A History of American Literature is a major book in Hungarian American Studies and in American Studies generally, a fictional bookstore that sorts texts and contexts of American experience by taking into consideration the shifting status of authorship, of canon formation in a period when the present(s) and the future(s) are plural. This work is more than a history of American literature; it is a net of histories and a nest of changing textual boughs, branches, twigs, leafs in the sacred wood of interpretation. Besides a myriad of useful data, Enikő Bollobás’s book offers its readers wisely peppered gourmet information on given topics or authors; its engaging style matches the topic explored. This massive work looks behind authors and their works and points to intertextual feedbacks behind the cultural and conceptual shelves these were placed before by presenting the circumstances of the institutionalization of writing and reading practices from a Hungarian Americanist angle. The objects of Enikő Bollobás’s excellent study focus on the literary and critical landscape of the texts originating from the territory of the United States of America from their incipient status of early American literature to the present-day complexity of literary corpora of the United States of America; the discussed texts are accompanied by the most recent critical views and adjacent reception histories, which help contextualization and thorough understanding not only of texts but also of the culture in which they originated and, complementary, of which they are read from.
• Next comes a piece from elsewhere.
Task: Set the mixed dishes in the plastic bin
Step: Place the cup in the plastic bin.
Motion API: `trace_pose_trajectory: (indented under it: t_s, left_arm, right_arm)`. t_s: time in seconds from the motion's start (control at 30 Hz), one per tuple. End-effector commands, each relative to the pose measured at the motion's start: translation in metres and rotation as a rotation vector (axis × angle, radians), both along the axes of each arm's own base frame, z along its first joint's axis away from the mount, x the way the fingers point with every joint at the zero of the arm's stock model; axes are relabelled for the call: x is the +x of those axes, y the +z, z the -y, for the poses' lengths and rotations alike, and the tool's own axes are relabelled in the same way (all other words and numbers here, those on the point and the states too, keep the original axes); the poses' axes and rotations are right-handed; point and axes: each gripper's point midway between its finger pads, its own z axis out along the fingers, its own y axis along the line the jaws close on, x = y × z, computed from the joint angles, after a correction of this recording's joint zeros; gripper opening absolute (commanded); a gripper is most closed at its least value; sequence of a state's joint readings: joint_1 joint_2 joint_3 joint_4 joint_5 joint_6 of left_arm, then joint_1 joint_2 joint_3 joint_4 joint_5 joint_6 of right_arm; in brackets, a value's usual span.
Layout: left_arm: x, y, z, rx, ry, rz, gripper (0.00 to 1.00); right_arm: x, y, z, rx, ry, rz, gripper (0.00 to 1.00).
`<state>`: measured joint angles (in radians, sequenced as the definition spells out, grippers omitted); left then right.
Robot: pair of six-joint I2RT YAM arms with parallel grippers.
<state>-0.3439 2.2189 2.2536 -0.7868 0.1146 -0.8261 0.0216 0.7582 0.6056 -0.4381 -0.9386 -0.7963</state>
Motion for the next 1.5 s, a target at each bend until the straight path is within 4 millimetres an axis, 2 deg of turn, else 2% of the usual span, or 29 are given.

This Osiris publication is profitable for large audiences. The reader-friendly, highly informative style accommodates American writers, texts, concepts and practices with the interpretive community of those interested in American literature and culture and in its Hungarian reception. For those with special interest in American Studies, this volume presents a wide array of readings, of different standpoints in decoding American culture, which seem to enjoy the beneficial interpretive touches of being ‘under construction.’